UKRAINE: En noir et blanc

Hypocrisie impérialiste ? Antiaméricanisme ? A gauche, entre partisans d’une ligne dure contre les « crimes » de Poutine et inconditionnels du soutien au « contre-pouvoir » que constitue la Russie, le débat s’envenime.

Des bons sentiments au service de l’impérialisme occidental ? Est-ce à cela que se réduisent les appels à refuser la manière dont Poutine s’attaque à l’intégrité territoriale de l’Ukraine ? Cette appréciation de l’attitude générale envers la Russie jouit d’une certaine popularité au sein de la gauche radicale. Effectivement, une partie des discours réclamant plus de fermeté de la part de l’Occident émanent des adeptes du « modèle » démocratique et libéral. Un modèle dont ils voudraient faire « bénéficier » la terre entière à coups de « regime change » ou d’accords de libre-échange – pour aboutir à un monde dominé par la superpuissance américaine et les grandes multinationales. Mais cet impérialisme qui ne dit pas son nom a perdu de sa superbe depuis les échecs en Afghanistan et en Irak, le résultat incertain du Printemps arabe et, en matière de modèle économique, depuis le début de la crise financière.

On devrait plutôt s’étonner qu’à côté des discours va-t-en-guerre, d’autant plus fallacieux qu’à aucun moment il n’a sérieusement été question d’avoir recours à des moyens militaires, de nombreuses voix au sein du mainstream appellent à la retenue. Certes, cela émane souvent de ceux-là même qui ont approuvé, voire orchestré, les politiques par lesquelles l’Occident a poussé son « avantage » au fil des mois : soutien à une moitié de l’Ukraine contre l’autre, offre douteuse d’aides financières à un pays affaibli par la crainte d’une banqueroute, appui à un gouvernement anti-russe en contradiction avec les négociations menées en février. Mais ces erreurs sont désormais reconnues et l’importance d’un dialogue en vue d’un compromis tenant compte des intérêts russes est soulignée. Reste que la politique du fait accompli menée par Poutine en Crimée amène à douter : va-t-il revenir à la table des négociations ou plutôt continuer à imposer par la force ses objectifs politiques au monde et aux populations concernées ?

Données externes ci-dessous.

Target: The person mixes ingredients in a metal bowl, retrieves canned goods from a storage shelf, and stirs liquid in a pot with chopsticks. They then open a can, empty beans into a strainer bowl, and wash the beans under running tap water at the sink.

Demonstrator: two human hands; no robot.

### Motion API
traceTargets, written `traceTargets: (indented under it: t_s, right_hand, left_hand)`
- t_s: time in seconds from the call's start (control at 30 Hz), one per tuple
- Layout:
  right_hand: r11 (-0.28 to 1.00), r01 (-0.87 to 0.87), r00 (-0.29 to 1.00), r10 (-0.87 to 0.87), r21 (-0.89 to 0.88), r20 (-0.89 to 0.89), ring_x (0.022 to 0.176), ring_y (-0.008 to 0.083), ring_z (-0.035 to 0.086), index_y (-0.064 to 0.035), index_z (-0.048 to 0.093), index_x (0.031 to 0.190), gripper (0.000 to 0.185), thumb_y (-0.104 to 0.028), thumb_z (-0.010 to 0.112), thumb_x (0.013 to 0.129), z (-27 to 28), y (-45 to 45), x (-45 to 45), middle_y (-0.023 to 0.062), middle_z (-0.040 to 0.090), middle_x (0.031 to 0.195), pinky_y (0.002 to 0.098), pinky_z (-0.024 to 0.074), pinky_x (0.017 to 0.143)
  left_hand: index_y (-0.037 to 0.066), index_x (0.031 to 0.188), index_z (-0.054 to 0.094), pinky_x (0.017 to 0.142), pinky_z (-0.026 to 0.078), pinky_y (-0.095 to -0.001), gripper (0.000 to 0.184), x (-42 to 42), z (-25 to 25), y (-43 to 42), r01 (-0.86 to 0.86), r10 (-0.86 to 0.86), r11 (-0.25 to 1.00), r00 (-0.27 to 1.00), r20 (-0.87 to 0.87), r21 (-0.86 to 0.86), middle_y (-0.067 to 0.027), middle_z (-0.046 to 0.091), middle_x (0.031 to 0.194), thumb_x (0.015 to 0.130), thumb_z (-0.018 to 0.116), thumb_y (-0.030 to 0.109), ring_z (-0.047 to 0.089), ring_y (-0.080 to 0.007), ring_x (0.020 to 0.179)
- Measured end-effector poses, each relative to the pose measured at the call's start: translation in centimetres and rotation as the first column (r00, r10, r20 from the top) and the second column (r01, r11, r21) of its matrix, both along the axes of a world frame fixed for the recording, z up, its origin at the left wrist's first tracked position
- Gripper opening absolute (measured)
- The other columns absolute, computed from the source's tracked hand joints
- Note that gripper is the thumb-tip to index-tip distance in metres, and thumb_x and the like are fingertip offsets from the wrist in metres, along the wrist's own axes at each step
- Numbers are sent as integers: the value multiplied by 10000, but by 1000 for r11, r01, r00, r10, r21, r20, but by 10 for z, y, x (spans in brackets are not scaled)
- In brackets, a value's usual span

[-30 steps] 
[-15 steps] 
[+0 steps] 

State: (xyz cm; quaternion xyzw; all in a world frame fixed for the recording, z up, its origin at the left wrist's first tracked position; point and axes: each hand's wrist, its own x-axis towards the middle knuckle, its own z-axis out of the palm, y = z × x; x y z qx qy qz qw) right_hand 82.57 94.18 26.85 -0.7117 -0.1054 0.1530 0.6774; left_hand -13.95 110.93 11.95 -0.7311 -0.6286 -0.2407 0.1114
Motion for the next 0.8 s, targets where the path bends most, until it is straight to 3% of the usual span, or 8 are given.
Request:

Mélange d’antiaméricanisme et de prosoviétisme nostalgique ? Est-ce à cela que se réduisent les exhortations à faire preuve de compréhension envers la Russie dans la crise actuelle ? Notons d’abord que ce genre de position suscite peu d’émotion quand elle émane d’un expert, mais soulève l’indignation quand elle vient de la part de la gauche radicale. Or, ce rappel au réalisme est tout aussi justifié que la dénonciation de l’hypocrisie des puissances occidentales en matière de droit international : après tout, l’intervention hors mandat onusien au Kosovo en 1999 et la déclaration d’indépendance unilatérale de cette même entité en 2008 constituent un précédent pour la Crimée.

On peut attendre des dirigeants de gauche qu’ils dépassent le raisonnement de conseillers en géostratégie.

Cela dit, avoir conscience des intérêts géopolitiques qui marquent la politique intérieure ukrainienne, les accepter comme le cadre dans lequel doit s’insérer toute solution réaliste, n’équivaut pas à les endosser. On peut attendre à juste titre des dirigeants de gauche qu’ils dépassent le raisonnement de conseillers en géostratégie. Ainsi, après avoir dénoncé le mépris occidental du droit international, il convient de dénoncer pareillement la manière dont Poutine vient de le violer en Crimée – comme le fait une grande partie de la gauche radicale. Quant au désir d’une partie au moins de la population ukrainienne de renforcer les liens avec l’Union européenne voire l’Otan, qu’on l’approuve ou non, il mérite autant de respect que la cause de la minorité russophone ou le combat contre l’extrême droite ukrainienne.

Enfin, le réalisme géopolitique ne doit pas entraver l’affirmation des valeurs de liberté et de progrès social ni empêcher l’appui à des solutions se situant dans cette perspective. Tout en rappelant que, aujourd’hui, ces valeurs ne sont pas vraiment incarnées par les Etats-Unis et l’Union européenne, encore moins par la Russie de Poutine, mais qu’elles restent un rêve partagé de Lisbonne à Vladivostok.